There were a few flaws in this otherwise polished collection. After an incredibly strong first half, the 15-song package lost some momentum midstream with the gospel number "Show Me the Way," and the jazzy "Hold On." Not bad songs, but they aren't up to the quality of the rest of the set. Under the heading "less would have been more," Robert's CD would have been stronger with just 12-13 selections, but when you've waited this long to show off your babies, it must be tough to decide which ones get sacrificed to the music production gods. Given its message, the title track-which isn't one of the stronger songs on the disc-might have made more sense as the CD's lead number. The funk-rocker "Turn Around and Look" has cool horn arrangements and a powerful Robert vocal, but it was similar in sound and tempo to "Look Out Love," so those songs needed more separation in the track order. The up-tempo R&B song "My Body Said Yes" featured slick instrumentals and a neat lyric about not getting into a relationship based on lust over love, but the arrangement faltered after a strong start.

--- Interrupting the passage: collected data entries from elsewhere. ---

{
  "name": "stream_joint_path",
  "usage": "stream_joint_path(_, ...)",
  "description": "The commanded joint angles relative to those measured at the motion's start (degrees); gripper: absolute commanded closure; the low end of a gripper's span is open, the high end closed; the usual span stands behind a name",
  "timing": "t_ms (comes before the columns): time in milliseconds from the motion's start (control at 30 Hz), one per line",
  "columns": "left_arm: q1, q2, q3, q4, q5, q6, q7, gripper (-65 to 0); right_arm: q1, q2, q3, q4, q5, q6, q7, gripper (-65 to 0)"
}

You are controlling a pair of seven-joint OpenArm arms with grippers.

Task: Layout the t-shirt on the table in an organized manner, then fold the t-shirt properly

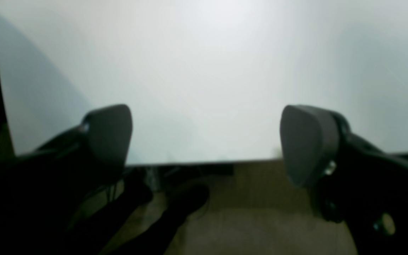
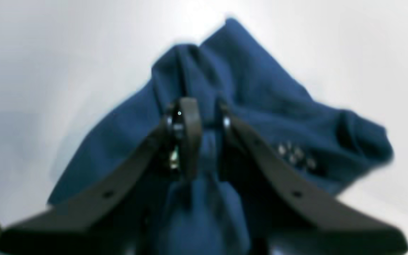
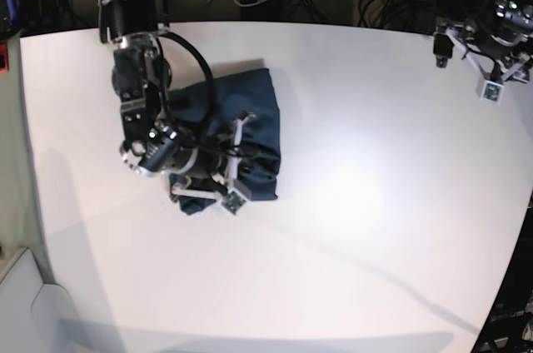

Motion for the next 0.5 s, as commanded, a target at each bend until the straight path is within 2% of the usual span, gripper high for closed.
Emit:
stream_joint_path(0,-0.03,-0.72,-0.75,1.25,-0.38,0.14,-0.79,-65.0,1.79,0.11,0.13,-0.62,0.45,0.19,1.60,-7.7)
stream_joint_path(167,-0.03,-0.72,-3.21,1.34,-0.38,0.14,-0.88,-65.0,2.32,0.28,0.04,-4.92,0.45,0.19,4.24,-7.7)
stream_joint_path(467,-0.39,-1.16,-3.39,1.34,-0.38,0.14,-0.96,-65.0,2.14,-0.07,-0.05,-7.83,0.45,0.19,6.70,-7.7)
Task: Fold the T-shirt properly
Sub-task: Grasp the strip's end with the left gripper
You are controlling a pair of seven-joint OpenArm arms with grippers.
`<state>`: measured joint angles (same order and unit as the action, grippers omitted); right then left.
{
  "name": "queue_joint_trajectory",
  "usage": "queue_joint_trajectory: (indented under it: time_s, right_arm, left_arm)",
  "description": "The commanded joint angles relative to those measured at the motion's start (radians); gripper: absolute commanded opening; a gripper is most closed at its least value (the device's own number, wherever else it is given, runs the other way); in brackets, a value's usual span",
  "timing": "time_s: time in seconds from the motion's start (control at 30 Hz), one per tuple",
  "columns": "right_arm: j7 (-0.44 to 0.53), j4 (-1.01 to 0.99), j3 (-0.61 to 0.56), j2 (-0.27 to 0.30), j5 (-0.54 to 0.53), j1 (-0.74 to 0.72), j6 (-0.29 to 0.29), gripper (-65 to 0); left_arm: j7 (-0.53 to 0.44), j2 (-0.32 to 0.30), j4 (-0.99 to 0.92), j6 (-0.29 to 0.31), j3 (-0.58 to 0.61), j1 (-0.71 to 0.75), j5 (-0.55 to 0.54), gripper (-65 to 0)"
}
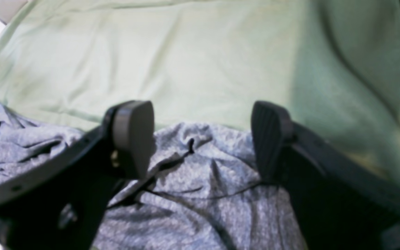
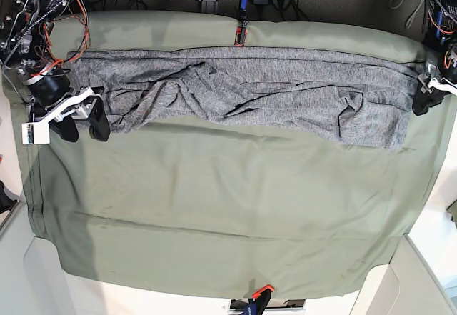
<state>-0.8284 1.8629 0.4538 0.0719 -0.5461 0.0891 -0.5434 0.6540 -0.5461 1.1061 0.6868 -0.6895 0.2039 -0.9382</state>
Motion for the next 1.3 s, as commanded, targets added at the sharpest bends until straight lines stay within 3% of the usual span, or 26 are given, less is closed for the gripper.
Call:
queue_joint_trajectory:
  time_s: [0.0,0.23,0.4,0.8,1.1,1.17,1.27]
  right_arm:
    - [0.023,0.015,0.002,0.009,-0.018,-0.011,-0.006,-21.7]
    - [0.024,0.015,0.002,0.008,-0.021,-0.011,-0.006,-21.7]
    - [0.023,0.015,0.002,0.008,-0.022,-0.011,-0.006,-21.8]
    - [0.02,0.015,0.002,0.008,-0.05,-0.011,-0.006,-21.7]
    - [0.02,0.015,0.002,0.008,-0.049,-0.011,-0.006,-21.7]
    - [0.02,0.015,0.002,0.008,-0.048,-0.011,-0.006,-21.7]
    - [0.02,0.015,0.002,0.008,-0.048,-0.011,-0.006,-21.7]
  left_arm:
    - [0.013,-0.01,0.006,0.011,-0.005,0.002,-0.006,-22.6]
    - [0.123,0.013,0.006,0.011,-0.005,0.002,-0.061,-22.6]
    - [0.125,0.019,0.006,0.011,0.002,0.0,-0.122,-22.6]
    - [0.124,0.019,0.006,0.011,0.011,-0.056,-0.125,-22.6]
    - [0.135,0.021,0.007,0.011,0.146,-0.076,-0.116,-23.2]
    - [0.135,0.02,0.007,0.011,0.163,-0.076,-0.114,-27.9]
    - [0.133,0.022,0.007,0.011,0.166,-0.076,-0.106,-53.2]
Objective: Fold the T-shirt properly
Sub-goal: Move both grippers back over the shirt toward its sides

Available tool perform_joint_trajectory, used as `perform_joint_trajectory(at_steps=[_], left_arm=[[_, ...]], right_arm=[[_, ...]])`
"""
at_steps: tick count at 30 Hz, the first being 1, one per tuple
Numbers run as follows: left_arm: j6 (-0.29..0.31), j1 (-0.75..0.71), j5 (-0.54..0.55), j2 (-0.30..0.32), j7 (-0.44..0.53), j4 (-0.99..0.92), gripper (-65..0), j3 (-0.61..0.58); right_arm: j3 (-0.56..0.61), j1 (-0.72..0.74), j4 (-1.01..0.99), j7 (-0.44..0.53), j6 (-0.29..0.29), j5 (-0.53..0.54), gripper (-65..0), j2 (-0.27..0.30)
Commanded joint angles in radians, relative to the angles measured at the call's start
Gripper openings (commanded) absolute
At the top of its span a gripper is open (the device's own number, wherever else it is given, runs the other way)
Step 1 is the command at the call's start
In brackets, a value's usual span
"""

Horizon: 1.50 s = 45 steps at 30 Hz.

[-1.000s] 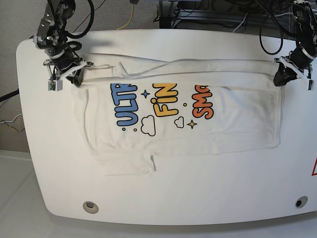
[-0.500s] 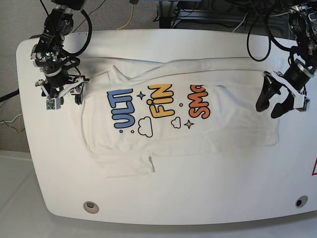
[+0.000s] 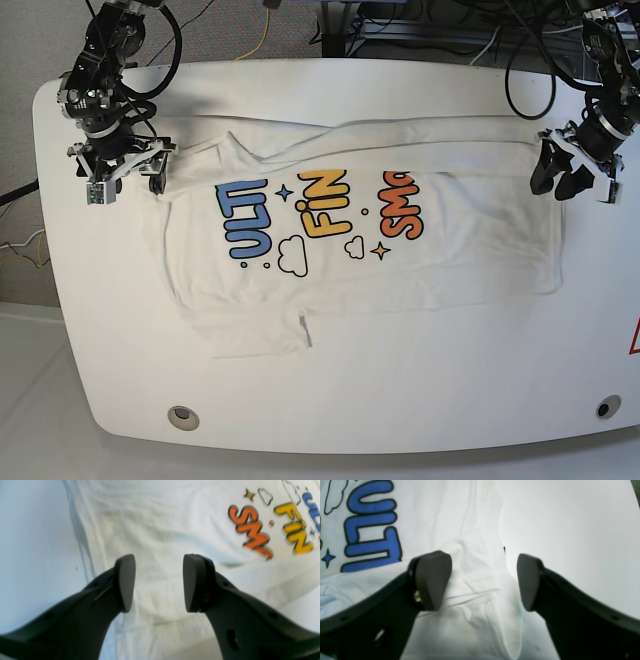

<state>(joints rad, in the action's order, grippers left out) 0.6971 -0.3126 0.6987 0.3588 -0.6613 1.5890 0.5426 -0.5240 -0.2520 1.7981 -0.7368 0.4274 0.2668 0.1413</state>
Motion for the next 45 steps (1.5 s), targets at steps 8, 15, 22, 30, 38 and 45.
perform_joint_trajectory(at_steps=[8, 15, 22, 30, 38, 45], left_arm=[[0.001, -0.011, 0.044, 0.025, 0.013, 0.001, -37.8, 0.037], [0.001, -0.026, 0.049, 0.016, 0.017, 0.026, -37.6, 0.047], [0.001, -0.044, -0.038, 0.008, 0.112, 0.04, -56.7, -0.028], [0.001, -0.049, -0.117, 0.003, 0.154, 0.041, -65.0, -0.091], [0.001, -0.032, -0.116, 0.002, 0.111, 0.041, -64.1, -0.065], [0.001, -0.027, -0.147, 0.006, 0.121, 0.034, -62.3, -0.091]], right_arm=[[-0.016, -0.007, 0.018, 0.018, -0.007, 0.004, -19.4, -0.006], [-0.012, 0.012, 0.009, 0.013, -0.004, 0.03, -18.2, -0.013], [0.055, 0.062, 0.012, 0.004, -0.002, 0.108, -30.9, 0.033], [0.118, 0.081, 0.018, 0.005, 0.001, 0.13, -55.1, 0.072], [0.124, 0.06, -0.012, 0.067, 0.006, -0.038, -61.1, 0.048], [0.116, 0.091, -0.008, 0.067, 0.037, -0.135, -62.2, 0.037]])
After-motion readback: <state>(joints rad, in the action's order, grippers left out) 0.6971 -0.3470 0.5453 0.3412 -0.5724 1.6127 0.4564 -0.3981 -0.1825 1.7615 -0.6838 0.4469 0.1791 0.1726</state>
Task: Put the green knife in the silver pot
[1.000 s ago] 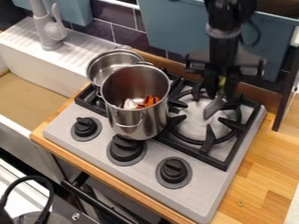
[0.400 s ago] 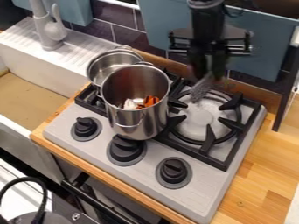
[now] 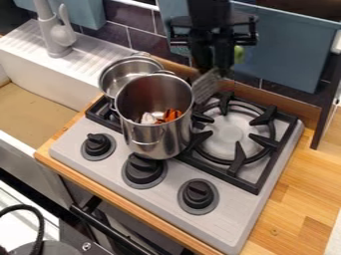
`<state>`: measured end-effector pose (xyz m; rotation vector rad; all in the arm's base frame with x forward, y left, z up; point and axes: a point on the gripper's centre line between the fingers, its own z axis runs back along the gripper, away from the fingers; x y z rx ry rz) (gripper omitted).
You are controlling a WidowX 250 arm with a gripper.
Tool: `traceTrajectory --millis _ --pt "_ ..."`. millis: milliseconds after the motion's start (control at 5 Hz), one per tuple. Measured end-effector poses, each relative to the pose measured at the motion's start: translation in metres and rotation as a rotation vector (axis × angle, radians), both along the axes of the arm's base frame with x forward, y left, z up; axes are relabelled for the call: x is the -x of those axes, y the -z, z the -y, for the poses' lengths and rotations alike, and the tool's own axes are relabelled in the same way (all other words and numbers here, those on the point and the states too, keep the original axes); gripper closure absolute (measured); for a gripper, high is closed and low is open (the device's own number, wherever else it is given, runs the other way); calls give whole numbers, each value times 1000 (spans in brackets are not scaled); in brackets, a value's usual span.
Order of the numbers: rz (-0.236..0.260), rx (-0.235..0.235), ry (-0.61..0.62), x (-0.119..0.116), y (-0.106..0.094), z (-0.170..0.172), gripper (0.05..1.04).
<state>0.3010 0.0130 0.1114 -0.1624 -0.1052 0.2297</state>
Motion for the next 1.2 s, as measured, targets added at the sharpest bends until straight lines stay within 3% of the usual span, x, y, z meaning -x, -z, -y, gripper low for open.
traceTrajectory --millis 600,1200 --pt "24 25 29 13 -8 -27 849" --pt "62 -33 87 32 7 -34 849"
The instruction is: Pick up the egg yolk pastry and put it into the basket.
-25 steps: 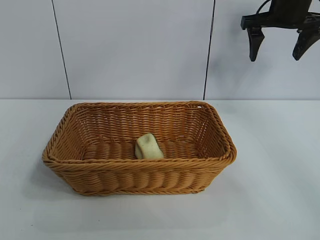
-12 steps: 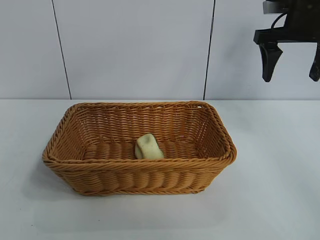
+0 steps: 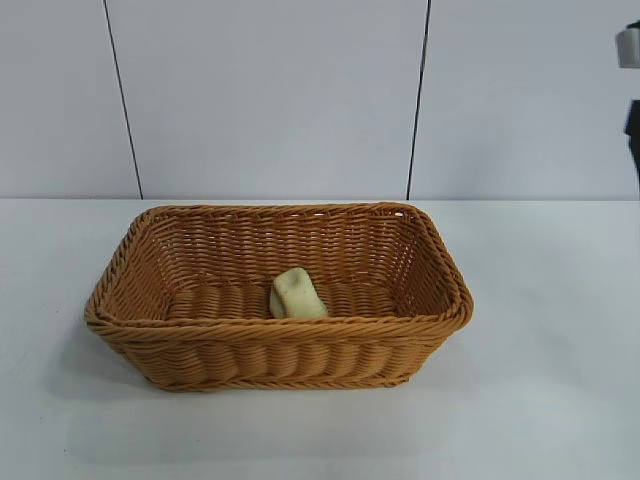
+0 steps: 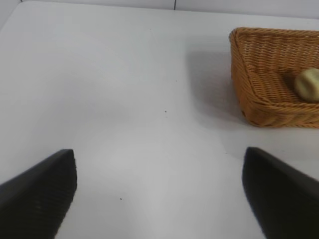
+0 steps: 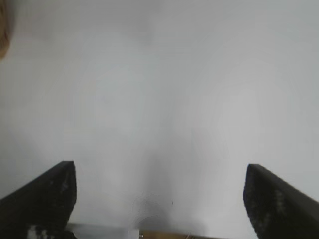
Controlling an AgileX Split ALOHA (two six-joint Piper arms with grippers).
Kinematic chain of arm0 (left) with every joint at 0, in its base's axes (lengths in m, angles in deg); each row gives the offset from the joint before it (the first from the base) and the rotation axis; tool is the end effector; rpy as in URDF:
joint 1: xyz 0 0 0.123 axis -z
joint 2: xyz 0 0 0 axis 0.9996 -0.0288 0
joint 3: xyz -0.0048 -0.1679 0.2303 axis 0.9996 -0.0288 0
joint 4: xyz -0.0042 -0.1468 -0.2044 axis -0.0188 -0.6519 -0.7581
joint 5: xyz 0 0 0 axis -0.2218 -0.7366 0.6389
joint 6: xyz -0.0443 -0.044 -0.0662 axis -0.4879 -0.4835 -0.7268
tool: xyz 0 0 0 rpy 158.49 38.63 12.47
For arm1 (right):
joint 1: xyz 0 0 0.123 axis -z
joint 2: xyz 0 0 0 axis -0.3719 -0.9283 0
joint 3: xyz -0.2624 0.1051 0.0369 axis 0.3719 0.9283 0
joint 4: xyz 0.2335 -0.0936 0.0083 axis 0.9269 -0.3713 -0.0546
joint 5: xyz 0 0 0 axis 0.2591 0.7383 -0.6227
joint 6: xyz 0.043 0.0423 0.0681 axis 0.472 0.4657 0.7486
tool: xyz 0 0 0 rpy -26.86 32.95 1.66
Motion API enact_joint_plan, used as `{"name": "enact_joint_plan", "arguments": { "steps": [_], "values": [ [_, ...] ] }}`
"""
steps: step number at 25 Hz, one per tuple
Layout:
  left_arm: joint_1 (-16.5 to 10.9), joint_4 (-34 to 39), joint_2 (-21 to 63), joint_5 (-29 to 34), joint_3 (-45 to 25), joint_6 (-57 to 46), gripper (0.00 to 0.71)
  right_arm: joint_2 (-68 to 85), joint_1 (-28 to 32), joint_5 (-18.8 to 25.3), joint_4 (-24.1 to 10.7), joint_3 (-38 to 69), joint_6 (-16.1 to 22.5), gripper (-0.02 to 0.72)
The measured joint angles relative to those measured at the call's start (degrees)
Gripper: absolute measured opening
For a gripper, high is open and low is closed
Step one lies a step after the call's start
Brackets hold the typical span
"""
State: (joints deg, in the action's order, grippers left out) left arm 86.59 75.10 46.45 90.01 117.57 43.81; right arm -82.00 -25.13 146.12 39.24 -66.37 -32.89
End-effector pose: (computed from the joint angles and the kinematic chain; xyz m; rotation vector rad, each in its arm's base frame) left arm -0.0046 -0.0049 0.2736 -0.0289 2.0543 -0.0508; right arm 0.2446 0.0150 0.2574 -0.0254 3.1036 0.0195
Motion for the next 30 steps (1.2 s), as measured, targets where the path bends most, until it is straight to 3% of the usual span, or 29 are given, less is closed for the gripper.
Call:
{"name": "enact_joint_plan", "arguments": {
  "steps": [10, 30],
  "values": [
    [0.0, 0.0, 0.0, 0.0, 0.0, 0.0, 0.696, 29.5, 0.0, -9.7, 0.0, 27.9, 0.0, 0.631],
    [0.0, 0.0, 0.0, 0.0, 0.0, 0.0, 0.696, 75.9, 0.0, -11.0, 0.6, 29.0, -0.2, 0.631]
  ]
}}
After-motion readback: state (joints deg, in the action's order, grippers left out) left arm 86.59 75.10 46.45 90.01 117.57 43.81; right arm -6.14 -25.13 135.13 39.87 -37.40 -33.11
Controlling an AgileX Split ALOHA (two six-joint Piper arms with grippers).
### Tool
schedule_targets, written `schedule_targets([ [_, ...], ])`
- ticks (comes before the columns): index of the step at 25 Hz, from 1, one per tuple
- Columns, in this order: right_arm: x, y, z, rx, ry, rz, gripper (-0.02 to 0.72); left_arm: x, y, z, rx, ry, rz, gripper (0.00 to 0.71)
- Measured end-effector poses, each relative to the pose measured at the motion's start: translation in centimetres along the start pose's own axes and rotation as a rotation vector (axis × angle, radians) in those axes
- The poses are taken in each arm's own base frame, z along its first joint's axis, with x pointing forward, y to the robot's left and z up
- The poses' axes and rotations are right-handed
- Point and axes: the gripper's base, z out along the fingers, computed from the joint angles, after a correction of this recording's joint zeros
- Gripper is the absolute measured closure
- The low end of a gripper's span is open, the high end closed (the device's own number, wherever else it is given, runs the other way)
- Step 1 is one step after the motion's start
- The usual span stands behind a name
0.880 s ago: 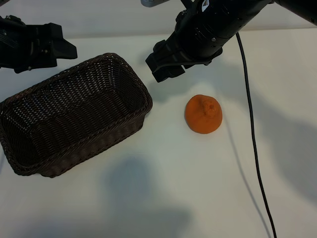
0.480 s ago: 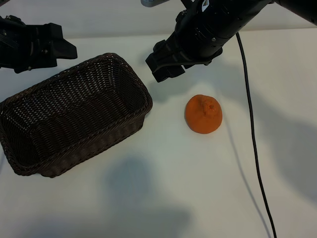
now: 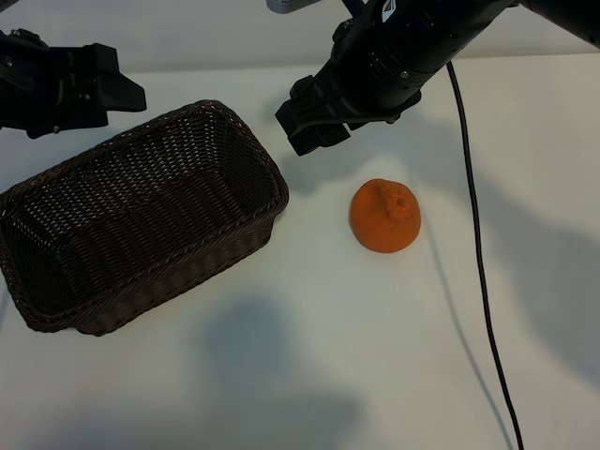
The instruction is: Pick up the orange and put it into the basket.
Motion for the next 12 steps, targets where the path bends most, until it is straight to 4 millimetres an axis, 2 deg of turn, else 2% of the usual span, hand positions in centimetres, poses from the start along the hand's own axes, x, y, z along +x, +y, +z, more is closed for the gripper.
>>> schedule_targets([
  [12, -0.03, 0.0, 0.0, 0.0, -0.003, 0.0, 0.108, -0.11, 0.04, 0.0, -0.004, -0.012, 0.0, 0.164],
])
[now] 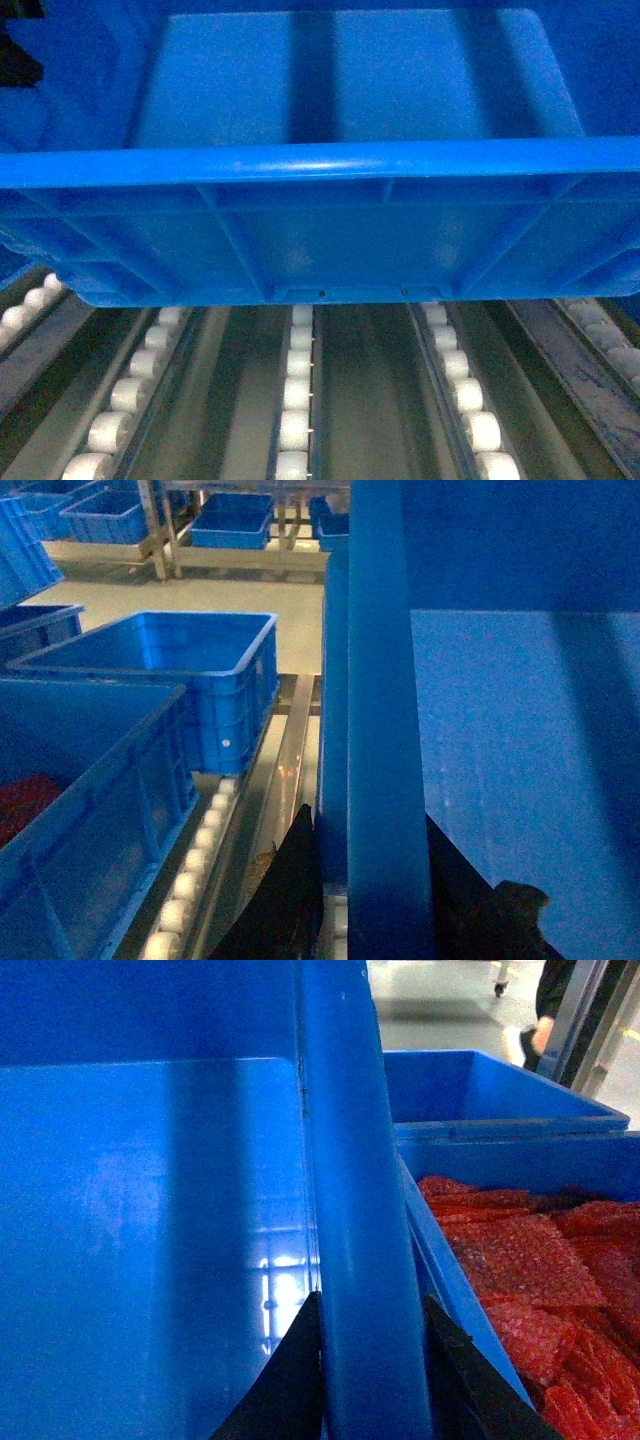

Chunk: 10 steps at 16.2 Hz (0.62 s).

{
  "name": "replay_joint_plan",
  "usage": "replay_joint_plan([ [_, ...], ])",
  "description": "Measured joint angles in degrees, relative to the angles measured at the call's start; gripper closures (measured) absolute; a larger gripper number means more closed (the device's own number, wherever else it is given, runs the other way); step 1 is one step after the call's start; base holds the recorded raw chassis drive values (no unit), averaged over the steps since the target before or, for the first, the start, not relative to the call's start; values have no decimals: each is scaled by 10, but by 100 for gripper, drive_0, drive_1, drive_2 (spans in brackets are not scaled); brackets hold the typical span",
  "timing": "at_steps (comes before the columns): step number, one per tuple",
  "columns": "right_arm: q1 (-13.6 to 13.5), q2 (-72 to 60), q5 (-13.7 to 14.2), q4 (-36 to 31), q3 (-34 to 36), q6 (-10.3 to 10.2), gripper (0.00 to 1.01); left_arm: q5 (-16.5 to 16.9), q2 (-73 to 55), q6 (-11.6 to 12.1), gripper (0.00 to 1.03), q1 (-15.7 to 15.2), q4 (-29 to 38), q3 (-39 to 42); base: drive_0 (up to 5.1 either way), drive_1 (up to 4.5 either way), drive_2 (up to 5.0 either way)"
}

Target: Place box next to blue box on left shelf

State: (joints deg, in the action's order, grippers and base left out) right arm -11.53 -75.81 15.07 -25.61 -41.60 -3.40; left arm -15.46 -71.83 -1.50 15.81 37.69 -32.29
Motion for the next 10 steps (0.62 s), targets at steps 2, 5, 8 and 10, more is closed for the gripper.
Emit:
replay_joint_plan([
  [2,0,0,0,0,0,0,81,0,0,0,86,0,0,0,10,441,-422],
  [5,0,0,0,0,0,0,81,0,0,0,86,0,0,0,10,441,-422],
  [8,0,0,0,0,0,0,81,0,0,0,86,0,0,0,10,441,-422],
  [10,0,0,0,0,0,0,81,0,0,0,86,0,0,0,10,441,-422],
])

And there were two disembodied "piano interludes" from Tommy C. James-who was otherwise stellar throughout-where you couldn't discern if the keyboard riffs were the end of one song or the beginning of another.
But those critical bits are mere quibbles against the totality of Robert's magnificent maiden CD voyage. Other highlights are the funky and jazzy "Bad for Danny," about being obsessed with a dead lover (or perhaps one that left for another woman), the introspective, torchy, "Why Not Me," and the powerful R&B ballad "Just a Little Word," where Robert supplies her own background vocals (as she does very effectively on many of the tracks). And while "Listen-I Mean It" may be the disc's title, the lyrics of the penultimate track "The Noise That Fire Makes"-about the passion she yearns for from a lover-may be even more symbolic of what Lauren Robert is about as a vocalist, songwriter and individual.
You know the noise that fire makes
As it burns and changes what it takes
To keep it alive
Burning bright
Giving me life giving light
Lauren Robert is certainly making noise with this debut CD, brightly burning with talent and artistic passion that is giving light with every word and every note.